AIM OF THE EXERCISE - Return, exactly as written, every line from the first line of the data below through the line that contains "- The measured".

SUPPLIED INFORMATION -

============

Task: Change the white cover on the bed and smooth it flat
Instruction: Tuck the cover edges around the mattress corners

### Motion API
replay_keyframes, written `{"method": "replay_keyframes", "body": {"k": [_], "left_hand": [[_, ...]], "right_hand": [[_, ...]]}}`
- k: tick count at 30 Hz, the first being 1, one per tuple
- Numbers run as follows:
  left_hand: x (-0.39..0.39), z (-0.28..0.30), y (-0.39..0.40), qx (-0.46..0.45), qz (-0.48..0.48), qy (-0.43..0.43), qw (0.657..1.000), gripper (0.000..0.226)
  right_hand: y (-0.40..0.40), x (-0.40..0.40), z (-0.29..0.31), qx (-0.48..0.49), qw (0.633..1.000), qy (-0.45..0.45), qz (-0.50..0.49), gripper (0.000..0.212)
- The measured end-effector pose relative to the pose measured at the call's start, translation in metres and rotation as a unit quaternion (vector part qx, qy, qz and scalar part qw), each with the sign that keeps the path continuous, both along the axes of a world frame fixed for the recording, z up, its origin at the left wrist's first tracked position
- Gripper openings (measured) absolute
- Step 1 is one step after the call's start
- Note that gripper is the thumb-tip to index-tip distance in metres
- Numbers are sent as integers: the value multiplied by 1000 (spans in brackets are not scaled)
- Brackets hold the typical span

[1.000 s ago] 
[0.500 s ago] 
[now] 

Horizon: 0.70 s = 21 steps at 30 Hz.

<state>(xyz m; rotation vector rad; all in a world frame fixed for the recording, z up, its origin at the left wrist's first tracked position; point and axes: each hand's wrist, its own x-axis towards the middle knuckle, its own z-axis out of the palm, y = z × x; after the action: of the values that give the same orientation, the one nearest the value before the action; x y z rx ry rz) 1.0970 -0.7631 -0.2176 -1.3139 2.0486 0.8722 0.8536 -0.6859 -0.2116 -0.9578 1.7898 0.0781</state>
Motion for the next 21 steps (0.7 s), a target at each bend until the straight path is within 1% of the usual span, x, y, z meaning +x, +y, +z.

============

RESPONSE AREA -
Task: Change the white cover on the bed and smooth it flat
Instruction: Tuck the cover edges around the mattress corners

### Motion API
replay_keyframes, written `{"method": "replay_keyframes", "body": {"k": [_], "left_hand": [[_, ...]], "right_hand": [[_, ...]]}}`
- k: tick count at 30 Hz, the first being 1, one per tuple
- Numbers run as follows:
  left_hand: x (-0.39..0.39), z (-0.28..0.30), y (-0.39..0.40), qx (-0.46..0.45), qz (-0.48..0.48), qy (-0.43..0.43), qw (0.657..1.000), gripper (0.000..0.226)
  right_hand: y (-0.40..0.40), x (-0.40..0.40), z (-0.29..0.31), qx (-0.48..0.49), qw (0.633..1.000), qy (-0.45..0.45), qz (-0.50..0.49), gripper (0.000..0.212)
- The measured end-effector pose relative to the pose measured at the call's start, translation in metres and rotation as a unit quaternion (vector part qx, qy, qz and scalar part qw), each with the sign that keeps the path continuous, both along the axes of a world frame fixed for the recording, z up, its origin at the left wrist's first tracked position

With this, the exercise is done.